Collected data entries
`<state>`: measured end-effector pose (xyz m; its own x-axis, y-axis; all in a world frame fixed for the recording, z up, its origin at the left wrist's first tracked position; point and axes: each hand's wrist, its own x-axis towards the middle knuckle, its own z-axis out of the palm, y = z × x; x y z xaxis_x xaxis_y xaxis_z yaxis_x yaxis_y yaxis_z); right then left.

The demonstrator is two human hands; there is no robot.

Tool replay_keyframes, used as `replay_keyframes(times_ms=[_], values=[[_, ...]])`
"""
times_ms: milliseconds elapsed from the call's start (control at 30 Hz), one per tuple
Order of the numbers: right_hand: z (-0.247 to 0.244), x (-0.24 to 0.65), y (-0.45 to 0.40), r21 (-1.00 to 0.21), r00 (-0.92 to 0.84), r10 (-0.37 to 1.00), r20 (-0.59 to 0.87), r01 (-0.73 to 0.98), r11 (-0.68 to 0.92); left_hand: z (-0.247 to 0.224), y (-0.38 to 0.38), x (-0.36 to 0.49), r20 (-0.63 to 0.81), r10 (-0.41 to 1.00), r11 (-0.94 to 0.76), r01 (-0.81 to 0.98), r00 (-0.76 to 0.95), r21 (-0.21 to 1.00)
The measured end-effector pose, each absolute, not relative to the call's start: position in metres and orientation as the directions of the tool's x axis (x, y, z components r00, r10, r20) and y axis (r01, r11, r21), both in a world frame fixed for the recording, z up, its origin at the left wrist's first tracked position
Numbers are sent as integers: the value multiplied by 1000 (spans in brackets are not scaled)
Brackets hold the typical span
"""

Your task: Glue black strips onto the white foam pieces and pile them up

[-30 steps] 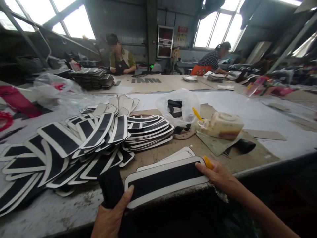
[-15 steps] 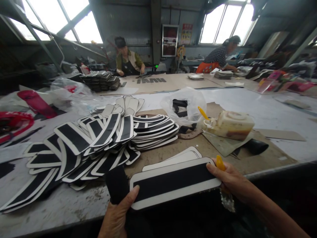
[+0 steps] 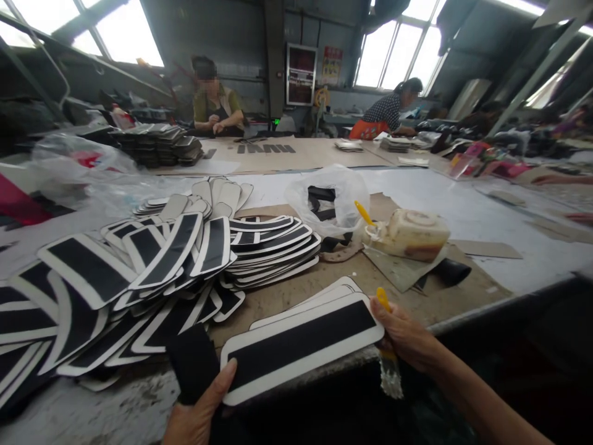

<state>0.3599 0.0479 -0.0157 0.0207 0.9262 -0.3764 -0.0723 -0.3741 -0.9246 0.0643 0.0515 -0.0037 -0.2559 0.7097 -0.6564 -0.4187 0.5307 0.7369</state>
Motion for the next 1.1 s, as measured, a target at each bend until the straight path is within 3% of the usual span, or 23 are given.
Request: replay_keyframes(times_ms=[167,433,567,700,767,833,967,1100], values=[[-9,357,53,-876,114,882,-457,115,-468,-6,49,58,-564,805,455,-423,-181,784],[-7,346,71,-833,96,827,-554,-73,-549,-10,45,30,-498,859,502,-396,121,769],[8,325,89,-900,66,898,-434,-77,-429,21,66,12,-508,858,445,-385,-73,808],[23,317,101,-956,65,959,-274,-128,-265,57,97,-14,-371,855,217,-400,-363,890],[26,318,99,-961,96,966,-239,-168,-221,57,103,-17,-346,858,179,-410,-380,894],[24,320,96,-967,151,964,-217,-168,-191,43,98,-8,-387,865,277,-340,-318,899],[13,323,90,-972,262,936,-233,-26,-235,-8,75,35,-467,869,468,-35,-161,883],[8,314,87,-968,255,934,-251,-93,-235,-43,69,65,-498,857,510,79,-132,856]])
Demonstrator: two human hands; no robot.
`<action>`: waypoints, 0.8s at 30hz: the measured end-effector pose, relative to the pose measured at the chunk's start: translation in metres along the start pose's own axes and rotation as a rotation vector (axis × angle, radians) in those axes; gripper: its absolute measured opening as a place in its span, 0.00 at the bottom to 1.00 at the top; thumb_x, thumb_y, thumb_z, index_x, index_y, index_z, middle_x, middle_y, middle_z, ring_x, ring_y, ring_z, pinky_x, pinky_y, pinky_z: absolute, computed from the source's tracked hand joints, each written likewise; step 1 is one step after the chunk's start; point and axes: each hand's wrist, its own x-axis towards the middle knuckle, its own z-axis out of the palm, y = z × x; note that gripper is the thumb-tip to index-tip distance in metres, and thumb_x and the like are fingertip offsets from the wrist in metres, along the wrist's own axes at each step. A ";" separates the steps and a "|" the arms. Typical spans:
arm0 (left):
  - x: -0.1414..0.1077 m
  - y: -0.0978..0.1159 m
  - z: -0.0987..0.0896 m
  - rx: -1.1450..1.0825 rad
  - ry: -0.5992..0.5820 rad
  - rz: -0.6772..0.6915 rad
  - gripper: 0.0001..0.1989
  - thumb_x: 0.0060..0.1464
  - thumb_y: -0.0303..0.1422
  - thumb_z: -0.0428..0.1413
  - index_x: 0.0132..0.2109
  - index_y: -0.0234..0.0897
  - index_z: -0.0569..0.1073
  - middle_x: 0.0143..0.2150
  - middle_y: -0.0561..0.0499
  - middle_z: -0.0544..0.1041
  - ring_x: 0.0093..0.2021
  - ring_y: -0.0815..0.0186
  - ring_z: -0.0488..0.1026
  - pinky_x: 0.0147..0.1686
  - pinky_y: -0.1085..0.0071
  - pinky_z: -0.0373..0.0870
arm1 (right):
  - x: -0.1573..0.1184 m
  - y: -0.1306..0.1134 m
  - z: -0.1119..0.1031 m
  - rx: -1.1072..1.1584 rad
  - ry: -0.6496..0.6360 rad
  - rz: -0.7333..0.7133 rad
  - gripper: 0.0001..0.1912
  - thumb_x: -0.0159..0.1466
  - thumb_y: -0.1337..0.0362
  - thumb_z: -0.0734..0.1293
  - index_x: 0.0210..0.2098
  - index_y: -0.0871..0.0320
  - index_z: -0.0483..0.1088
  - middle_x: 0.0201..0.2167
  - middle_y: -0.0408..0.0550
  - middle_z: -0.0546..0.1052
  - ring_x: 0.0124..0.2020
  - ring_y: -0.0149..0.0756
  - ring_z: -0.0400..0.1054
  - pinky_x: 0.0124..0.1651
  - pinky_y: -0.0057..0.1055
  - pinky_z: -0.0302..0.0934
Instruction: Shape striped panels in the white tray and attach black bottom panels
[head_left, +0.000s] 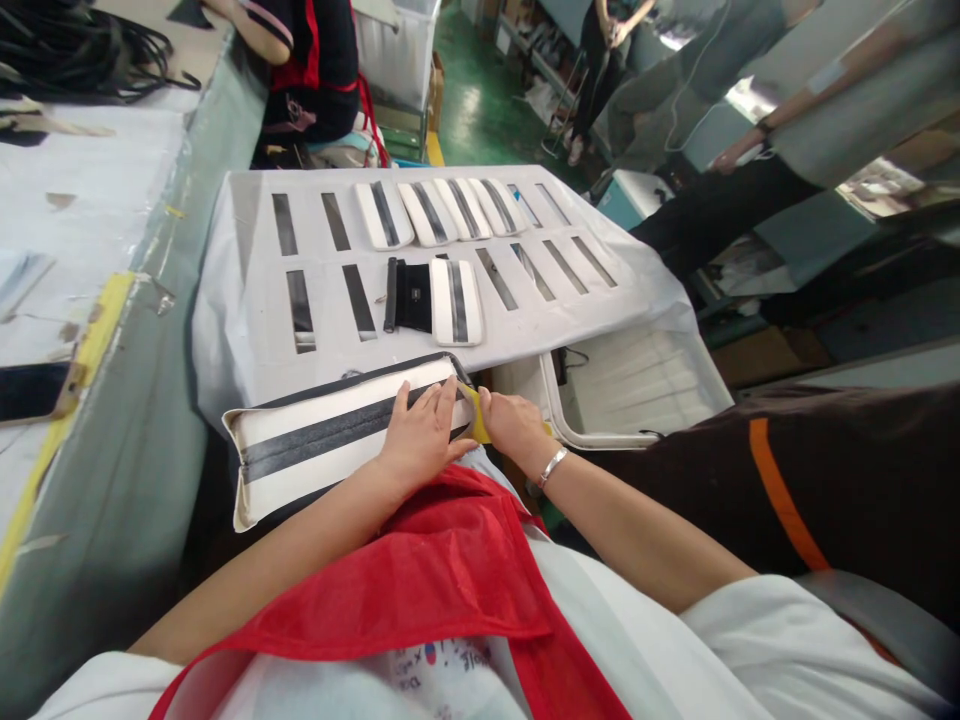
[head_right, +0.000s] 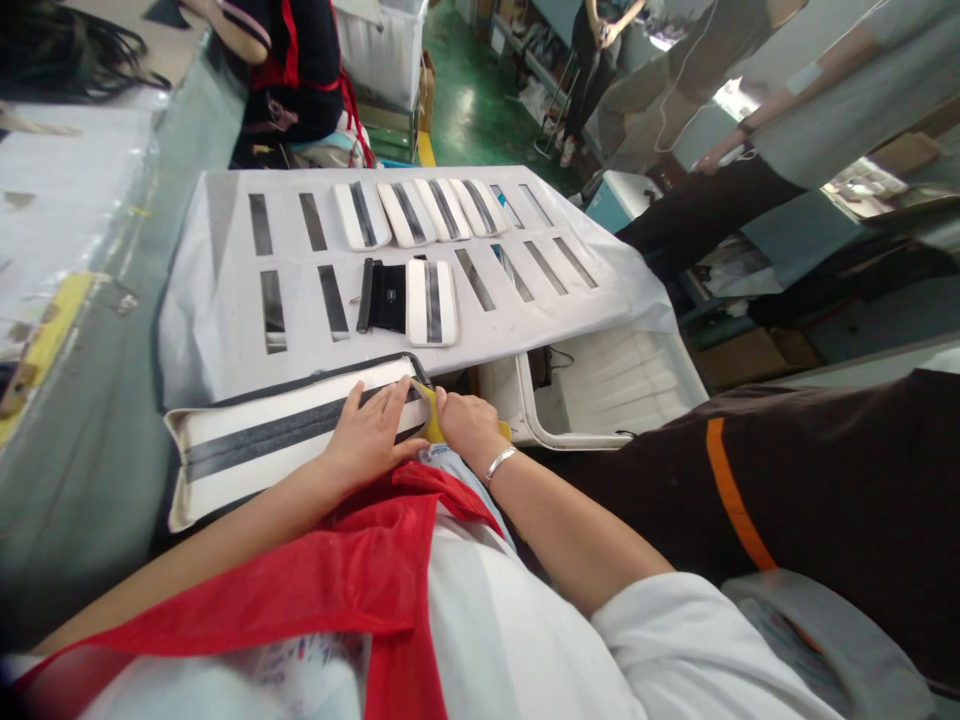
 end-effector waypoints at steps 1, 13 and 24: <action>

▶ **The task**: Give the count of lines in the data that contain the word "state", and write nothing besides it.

▶ **Answer to the problem**: 2